> **TASK ITEM**:
In the material below, find each line with the word "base" and copy it.

──────────

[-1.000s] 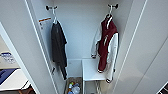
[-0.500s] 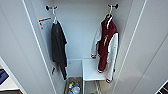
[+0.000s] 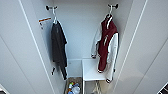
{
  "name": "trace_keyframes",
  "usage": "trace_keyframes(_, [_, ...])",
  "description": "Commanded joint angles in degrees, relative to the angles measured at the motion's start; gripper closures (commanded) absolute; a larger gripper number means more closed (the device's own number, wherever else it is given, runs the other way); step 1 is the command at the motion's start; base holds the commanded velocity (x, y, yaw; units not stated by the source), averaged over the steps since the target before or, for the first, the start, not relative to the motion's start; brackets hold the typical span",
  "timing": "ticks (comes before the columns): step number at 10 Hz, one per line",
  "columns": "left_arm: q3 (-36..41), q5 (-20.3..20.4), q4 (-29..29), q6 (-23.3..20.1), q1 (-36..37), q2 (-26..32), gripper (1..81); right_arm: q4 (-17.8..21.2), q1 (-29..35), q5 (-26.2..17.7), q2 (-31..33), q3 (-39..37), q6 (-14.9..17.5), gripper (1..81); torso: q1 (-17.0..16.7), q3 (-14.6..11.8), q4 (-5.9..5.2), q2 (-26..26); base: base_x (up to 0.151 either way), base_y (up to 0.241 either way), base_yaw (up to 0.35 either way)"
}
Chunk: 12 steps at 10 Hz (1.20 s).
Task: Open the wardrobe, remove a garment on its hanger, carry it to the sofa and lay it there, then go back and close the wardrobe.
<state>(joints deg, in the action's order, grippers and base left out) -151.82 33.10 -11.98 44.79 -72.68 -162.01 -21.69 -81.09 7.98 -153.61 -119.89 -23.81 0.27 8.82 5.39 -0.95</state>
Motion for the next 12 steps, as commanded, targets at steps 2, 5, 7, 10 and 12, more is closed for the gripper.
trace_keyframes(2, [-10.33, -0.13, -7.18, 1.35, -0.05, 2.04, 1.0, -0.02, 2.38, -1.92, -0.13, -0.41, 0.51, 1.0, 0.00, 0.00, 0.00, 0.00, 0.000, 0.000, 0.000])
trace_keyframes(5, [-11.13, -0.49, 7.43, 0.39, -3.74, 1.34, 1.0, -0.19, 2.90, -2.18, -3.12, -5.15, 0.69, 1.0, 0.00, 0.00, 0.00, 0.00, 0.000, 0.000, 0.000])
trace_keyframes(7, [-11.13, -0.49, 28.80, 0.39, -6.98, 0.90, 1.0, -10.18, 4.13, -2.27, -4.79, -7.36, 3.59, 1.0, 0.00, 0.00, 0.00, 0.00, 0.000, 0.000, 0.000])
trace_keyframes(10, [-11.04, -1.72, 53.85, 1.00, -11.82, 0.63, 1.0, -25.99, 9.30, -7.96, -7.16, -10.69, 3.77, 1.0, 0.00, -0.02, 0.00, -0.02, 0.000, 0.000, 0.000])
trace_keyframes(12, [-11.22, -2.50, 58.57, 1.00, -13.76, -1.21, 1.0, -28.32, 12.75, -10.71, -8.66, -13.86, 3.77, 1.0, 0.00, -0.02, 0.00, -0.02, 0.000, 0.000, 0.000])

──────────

> **SOLUTION FOR THIS EXERCISE**:
  "description": "Commanded joint angles in degrees, relative to the angles measured at the motion's start; gripper closures (commanded) absolute; a larger gripper number means more closed (the device's own number, wherever else it is given, runs the other way); step 1 is the command at the motion's start; base holds the commanded velocity (x, y, yaw; units not stated by the source), averaged over the steps since the target before or, for the first, the start, not relative to the motion's start; brackets hold the typical span",
  "columns": "left_arm: q3 (-36..41), q5 (-20.3..20.4), q4 (-29..29), q6 (-23.3..20.1), q1 (-36..37), q2 (-26..32), gripper (1..81); right_arm: q4 (-17.8..21.2), q1 (-29..35), q5 (-26.2..17.7), q2 (-31..33), q3 (-39..37), q6 (-14.9..17.5), gripper (1..81); torso: q1 (-17.0..16.7), q3 (-14.6..11.8), q4 (-5.9..5.2), q2 (-26..26); base: base_x (up to 0.151 either way), base_y (up to 0.241 either way), base_yaw (up to 0.35 either way)"
<state>(joints deg, in the action's order, grippers and base left out) -151.82 33.10 -11.98 44.79 -72.68 -162.01 -21.69 -81.09 7.98 -153.61 -119.89 -23.81 0.27 8.82 5.39 -0.95</state>

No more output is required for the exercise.